Profile: Phorm Architecture + Design

With an appreciation of vastness, infinite variety and our temporary occupation of land, each residential project by Phorm Architecture and Design has a deep connection to its site.

Paul Hotston of Phorm Architecture + Design

Paul Hotston of Phorm Architecture + Design

Image: Christopher Frederick Jones

It’s no small gesture that Phorm Architecture and Design’s Paul Hotston inscribed the lyrics of The Go-Betweens’ song “Cattle and Cane” onto the timber beams of a recent project. Like everything made by Paul as director of his sixteen-year-old practice, the inscription was an act of consideration, poetry and reverence for place.

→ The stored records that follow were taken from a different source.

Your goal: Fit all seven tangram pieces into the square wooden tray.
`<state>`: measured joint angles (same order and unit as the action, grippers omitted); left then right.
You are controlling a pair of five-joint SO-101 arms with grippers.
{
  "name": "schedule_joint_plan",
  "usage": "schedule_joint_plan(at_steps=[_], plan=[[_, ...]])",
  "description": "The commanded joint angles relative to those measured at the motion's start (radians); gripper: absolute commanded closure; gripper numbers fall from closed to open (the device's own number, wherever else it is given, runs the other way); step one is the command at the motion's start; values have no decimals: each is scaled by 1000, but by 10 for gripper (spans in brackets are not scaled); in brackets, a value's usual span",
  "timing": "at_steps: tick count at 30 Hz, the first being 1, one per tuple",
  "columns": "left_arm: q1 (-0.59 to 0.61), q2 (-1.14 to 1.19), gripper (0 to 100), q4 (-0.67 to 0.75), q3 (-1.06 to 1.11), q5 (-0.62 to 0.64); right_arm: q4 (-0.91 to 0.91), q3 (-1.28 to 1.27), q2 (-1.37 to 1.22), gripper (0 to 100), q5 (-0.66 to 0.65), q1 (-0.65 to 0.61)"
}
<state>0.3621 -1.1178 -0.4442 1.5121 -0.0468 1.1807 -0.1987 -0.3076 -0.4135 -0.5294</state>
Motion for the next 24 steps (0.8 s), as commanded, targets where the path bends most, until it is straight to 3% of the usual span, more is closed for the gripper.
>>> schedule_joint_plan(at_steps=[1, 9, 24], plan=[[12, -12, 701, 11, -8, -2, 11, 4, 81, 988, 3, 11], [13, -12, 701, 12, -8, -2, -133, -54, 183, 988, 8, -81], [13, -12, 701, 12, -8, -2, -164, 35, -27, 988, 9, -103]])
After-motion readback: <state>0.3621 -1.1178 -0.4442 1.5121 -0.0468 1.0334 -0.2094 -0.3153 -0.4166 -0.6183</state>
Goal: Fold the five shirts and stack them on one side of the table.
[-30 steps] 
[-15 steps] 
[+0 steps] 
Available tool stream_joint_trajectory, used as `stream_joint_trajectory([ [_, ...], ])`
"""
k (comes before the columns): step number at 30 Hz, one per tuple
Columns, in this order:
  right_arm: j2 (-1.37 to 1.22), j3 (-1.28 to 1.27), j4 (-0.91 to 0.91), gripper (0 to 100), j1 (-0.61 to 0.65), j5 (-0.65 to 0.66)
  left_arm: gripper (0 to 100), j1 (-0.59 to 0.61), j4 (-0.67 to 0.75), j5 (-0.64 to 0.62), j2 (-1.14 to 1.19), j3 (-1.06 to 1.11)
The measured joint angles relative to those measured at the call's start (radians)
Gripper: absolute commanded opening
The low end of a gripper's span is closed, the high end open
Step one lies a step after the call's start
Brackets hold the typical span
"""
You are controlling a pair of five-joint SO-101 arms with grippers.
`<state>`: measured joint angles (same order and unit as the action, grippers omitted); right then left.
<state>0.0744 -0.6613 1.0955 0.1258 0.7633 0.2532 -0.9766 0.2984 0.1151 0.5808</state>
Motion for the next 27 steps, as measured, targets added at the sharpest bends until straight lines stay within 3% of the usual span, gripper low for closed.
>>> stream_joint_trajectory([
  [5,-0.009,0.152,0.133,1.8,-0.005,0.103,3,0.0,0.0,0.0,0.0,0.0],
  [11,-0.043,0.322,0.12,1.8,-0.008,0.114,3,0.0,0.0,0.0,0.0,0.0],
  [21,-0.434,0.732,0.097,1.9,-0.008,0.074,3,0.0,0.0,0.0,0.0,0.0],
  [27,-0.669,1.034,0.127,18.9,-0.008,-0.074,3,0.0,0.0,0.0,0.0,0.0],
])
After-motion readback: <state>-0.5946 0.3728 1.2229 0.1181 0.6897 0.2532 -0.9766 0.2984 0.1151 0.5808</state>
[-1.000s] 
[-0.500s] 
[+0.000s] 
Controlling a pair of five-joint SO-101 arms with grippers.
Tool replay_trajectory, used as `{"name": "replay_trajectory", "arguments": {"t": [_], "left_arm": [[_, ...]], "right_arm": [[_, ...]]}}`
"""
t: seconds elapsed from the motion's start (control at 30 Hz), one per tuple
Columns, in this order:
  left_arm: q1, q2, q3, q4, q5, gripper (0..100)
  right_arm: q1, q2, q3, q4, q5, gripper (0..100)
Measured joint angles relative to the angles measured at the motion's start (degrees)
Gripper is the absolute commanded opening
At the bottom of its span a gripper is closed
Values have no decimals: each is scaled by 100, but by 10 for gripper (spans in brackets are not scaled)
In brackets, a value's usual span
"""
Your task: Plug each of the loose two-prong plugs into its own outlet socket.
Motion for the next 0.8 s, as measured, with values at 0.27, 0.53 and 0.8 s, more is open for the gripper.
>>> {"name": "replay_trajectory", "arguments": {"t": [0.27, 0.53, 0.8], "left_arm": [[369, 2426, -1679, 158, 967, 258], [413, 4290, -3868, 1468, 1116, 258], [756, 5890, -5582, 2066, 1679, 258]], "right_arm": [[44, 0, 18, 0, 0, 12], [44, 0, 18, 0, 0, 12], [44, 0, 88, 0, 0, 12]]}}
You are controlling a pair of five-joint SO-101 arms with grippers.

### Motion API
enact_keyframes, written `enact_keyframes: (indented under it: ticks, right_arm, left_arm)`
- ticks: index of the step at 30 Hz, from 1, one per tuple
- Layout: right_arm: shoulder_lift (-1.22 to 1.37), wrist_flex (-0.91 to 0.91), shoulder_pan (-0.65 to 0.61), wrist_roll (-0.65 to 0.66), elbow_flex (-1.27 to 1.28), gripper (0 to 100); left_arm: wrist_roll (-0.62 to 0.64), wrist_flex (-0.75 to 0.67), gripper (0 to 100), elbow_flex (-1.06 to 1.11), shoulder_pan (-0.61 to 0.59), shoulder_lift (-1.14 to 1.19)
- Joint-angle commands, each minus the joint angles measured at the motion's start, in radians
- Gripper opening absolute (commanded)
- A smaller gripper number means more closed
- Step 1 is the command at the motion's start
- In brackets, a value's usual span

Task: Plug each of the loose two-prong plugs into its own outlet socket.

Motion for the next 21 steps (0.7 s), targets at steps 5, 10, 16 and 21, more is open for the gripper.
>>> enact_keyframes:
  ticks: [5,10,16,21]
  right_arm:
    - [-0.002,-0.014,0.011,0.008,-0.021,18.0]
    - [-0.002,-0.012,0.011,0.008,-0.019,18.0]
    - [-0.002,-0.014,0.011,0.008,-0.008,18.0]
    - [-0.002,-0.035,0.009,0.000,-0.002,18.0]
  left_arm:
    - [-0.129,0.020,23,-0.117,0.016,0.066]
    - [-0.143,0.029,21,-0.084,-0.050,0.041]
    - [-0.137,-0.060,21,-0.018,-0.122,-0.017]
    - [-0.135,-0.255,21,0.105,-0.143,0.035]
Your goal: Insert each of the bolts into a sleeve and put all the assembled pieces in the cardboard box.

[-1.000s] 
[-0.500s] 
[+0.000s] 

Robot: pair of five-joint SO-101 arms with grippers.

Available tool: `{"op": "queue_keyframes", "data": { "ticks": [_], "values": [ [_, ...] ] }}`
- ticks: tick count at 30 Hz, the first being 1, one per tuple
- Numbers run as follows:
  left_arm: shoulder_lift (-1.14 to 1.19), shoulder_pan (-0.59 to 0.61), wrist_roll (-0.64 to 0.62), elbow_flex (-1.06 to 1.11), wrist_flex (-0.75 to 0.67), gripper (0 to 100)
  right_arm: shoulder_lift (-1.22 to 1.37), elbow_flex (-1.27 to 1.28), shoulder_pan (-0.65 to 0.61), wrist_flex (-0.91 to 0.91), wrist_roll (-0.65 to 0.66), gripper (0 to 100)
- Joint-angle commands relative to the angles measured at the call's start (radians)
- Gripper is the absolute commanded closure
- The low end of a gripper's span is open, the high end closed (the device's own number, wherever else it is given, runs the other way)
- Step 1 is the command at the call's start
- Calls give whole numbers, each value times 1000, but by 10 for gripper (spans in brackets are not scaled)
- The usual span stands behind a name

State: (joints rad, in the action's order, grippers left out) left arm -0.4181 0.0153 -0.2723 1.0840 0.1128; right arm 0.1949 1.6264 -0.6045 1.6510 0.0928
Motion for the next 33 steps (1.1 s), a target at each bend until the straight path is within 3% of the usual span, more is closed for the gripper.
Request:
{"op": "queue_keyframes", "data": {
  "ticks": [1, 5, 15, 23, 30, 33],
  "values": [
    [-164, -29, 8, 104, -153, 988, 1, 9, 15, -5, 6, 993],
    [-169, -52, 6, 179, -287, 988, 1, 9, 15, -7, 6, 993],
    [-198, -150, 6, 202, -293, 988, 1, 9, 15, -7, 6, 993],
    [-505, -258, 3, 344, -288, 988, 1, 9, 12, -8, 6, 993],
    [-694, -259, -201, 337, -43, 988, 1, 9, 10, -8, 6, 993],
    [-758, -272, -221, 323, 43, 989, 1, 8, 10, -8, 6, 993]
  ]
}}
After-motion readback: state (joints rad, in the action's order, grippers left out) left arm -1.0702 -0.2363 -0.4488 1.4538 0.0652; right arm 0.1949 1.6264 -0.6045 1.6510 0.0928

The lines may well define the location of many of Phorm’s projects in regional Queensland or those that thread in and around Brisbane’s Queenslander homes:

I recall a schoolboy coming home
Through fields of cane
To a house of tin and timber
And in the sky
A rain of falling cinders …

The lyrics have their permanent place in the tower annexe of the much-awarded In-Between Room (see Houses 98), tattooed into the home’s bones as a small and lasting paean. This house was once the home of The Go-Betweens’ Grant McLennan, and he and fellow band member Robert Forster played and composed there together. The flimsy two-storey tower sitting behind the main house – a Queenslander of much grander notions – would have been the target of demolition in many revamp projects, but Paul’s understanding of history, expediency and place meant that he saw this as anathema. He instead devised a celebratory transparent chapel room that connects the tower and the original home.

The In-Between Room (2013) is a “celebratory transparent chapel room” that connects an existing two-storey tower to the original home.

The In-Between Room (2013) is a “celebratory transparent chapel room” that connects an existing two-storey tower to the original home.

Image: Christopher Frederick Jones

Phorm’s oeuvre has deep roots in cattle and cane locations, and tin and timber materiality. Paul set up shop in Brisbane in 2000, with a keen interest in residential work. Like many practices before and since, Phorm was initially run from home (in this case, Paul’s front verandah in inner-city Highgate Hill). It was then moved to its current studio in nearby West End. Paul’s formative years, before 2000, were spent in Townsville working with Bruce Barrett and Associates (later Architects North).

The northern exposure threw the young graduate in at the deep end, and he worked on broad-ranging projects with multimillion-dollar budgets across a wide geography.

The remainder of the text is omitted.